[Opening Working data section]

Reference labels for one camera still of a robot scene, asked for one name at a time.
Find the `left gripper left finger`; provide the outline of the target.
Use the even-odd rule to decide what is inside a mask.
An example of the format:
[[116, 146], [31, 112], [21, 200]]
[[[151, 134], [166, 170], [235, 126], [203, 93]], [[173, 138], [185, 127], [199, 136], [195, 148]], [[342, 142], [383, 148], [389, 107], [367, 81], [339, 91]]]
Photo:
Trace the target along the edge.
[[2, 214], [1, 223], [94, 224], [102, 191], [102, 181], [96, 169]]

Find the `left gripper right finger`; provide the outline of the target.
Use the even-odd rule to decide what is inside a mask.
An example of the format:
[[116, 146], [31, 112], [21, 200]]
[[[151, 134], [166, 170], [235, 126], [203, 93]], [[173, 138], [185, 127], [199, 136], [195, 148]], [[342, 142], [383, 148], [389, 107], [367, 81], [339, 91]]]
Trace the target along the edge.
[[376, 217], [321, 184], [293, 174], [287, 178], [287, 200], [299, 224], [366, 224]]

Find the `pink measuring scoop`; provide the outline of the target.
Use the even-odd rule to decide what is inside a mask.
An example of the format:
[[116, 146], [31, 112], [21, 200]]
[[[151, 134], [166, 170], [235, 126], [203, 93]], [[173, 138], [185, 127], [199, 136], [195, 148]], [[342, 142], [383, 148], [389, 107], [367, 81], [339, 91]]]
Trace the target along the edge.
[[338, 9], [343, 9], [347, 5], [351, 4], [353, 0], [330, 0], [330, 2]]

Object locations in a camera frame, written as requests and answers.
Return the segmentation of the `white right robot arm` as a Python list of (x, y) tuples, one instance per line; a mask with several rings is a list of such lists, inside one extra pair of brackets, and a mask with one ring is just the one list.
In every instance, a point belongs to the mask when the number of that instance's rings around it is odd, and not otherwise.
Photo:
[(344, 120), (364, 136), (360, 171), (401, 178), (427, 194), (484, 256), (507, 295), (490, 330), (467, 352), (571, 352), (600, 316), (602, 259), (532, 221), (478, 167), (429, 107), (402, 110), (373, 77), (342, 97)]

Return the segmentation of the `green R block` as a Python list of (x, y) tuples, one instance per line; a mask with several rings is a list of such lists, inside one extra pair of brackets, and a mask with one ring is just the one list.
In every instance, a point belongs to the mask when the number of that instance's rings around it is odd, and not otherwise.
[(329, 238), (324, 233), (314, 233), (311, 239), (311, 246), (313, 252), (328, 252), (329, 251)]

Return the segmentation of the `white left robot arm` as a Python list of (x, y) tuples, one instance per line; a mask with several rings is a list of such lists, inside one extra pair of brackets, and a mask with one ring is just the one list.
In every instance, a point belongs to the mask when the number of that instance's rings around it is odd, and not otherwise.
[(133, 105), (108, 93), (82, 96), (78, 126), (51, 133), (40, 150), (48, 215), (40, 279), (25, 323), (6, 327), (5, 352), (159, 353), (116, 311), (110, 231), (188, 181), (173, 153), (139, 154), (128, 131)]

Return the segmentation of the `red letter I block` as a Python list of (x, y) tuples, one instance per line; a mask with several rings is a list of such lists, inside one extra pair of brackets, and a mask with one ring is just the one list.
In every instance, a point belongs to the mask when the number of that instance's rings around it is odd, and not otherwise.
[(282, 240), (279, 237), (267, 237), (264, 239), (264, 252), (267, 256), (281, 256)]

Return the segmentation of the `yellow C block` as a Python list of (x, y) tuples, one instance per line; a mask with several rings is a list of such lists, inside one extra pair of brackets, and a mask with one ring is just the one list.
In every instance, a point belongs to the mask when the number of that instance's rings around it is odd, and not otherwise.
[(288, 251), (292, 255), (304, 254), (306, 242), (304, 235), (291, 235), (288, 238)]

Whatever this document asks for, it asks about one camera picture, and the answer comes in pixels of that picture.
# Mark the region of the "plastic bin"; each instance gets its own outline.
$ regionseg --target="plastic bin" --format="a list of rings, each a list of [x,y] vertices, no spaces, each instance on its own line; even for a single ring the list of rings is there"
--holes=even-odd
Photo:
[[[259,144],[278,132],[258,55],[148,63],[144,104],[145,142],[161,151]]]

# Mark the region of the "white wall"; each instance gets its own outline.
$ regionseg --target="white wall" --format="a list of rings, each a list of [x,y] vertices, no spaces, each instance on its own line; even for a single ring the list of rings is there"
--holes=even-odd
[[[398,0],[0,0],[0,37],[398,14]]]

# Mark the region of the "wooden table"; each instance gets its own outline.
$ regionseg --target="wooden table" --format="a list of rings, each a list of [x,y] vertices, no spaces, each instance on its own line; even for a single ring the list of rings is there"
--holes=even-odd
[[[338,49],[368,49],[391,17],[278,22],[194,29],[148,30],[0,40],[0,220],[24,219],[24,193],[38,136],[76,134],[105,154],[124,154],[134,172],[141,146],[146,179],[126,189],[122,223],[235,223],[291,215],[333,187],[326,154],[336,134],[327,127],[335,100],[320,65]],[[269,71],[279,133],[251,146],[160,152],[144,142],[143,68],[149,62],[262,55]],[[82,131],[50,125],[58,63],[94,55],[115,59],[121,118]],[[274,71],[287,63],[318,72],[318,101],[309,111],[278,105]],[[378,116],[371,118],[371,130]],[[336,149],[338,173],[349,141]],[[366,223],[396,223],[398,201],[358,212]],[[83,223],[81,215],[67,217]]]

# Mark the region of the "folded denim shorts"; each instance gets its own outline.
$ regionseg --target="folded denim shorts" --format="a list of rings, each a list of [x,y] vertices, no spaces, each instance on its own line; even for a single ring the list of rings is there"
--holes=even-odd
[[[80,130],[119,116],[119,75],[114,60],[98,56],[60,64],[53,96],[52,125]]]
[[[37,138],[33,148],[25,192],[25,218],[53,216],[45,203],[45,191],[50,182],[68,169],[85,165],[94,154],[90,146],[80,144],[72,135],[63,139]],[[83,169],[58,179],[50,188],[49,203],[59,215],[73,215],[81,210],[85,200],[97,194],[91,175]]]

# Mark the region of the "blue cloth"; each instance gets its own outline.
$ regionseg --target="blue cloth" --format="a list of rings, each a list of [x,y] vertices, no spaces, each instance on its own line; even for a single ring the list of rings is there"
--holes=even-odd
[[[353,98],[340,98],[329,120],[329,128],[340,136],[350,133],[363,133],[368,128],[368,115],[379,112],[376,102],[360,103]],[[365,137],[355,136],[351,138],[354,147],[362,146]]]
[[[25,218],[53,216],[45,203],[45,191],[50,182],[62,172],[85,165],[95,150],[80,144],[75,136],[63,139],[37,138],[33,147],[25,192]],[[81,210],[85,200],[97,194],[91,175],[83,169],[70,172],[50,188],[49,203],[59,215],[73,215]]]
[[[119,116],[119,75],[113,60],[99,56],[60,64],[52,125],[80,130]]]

[Closing Working data section]

> [Instructions for the task]:
Would you please return all lines of the data that include the word "Find"?

> [Solution below]:
Find the `left gripper left finger`; provide the outline of the target.
Find the `left gripper right finger`; provide the outline of the target.
Find the `pink measuring scoop`; provide the outline of the target.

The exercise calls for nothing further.